◆ **The problem**: Only one stretch of the listing below is wanted. Give it again exactly, from the line with "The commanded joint" through the line with "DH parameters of".
============
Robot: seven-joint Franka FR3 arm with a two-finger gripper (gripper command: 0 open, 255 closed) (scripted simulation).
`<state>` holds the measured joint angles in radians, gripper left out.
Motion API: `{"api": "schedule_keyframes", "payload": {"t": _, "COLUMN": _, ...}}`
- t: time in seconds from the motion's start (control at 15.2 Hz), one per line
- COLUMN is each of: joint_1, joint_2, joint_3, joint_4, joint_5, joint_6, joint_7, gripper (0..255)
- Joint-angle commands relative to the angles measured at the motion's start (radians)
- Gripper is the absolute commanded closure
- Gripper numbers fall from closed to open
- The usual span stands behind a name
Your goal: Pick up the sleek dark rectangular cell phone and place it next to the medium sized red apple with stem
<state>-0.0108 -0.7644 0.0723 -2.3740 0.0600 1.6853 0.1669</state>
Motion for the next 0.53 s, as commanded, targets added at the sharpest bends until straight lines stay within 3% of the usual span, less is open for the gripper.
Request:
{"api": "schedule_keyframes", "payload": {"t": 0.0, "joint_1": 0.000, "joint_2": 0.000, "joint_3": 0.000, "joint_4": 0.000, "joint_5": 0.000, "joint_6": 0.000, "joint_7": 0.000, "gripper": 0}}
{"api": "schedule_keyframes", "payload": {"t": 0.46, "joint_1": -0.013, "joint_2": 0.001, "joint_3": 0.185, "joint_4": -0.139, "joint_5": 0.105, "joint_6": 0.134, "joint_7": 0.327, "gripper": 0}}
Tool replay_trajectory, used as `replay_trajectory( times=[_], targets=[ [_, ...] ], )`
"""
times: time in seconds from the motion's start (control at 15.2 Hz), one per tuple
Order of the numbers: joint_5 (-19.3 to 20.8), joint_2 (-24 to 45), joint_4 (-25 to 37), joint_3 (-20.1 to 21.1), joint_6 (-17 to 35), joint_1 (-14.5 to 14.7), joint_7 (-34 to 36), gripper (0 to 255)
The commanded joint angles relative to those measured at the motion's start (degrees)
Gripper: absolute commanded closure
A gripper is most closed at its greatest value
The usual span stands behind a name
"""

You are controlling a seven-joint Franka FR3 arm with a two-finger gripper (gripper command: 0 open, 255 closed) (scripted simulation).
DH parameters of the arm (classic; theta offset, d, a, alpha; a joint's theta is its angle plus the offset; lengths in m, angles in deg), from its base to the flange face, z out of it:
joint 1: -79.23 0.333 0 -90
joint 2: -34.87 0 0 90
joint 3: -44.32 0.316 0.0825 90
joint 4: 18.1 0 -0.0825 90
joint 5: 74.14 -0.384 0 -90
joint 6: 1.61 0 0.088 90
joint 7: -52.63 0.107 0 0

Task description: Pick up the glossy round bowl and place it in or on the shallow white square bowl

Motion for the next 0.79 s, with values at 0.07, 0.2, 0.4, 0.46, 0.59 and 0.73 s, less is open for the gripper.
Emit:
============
◆ **Completed task**:
The commanded joint angles relative to those measured at the motion's start (degrees)
Gripper: absolute commanded closure
A gripper is most closed at its greatest value
The usual span stands behind a name
"""

You are controlling a seven-joint Franka FR3 arm with a two-finger gripper (gripper command: 0 open, 255 closed) (scripted simulation).
DH parameters of the arm (classic; theta offset, d, a, alpha; a joint's theta is its angle plus the offset; lengths in m, angles in deg), from its base to the flange face, z out of it:

No more work is required for the exercise.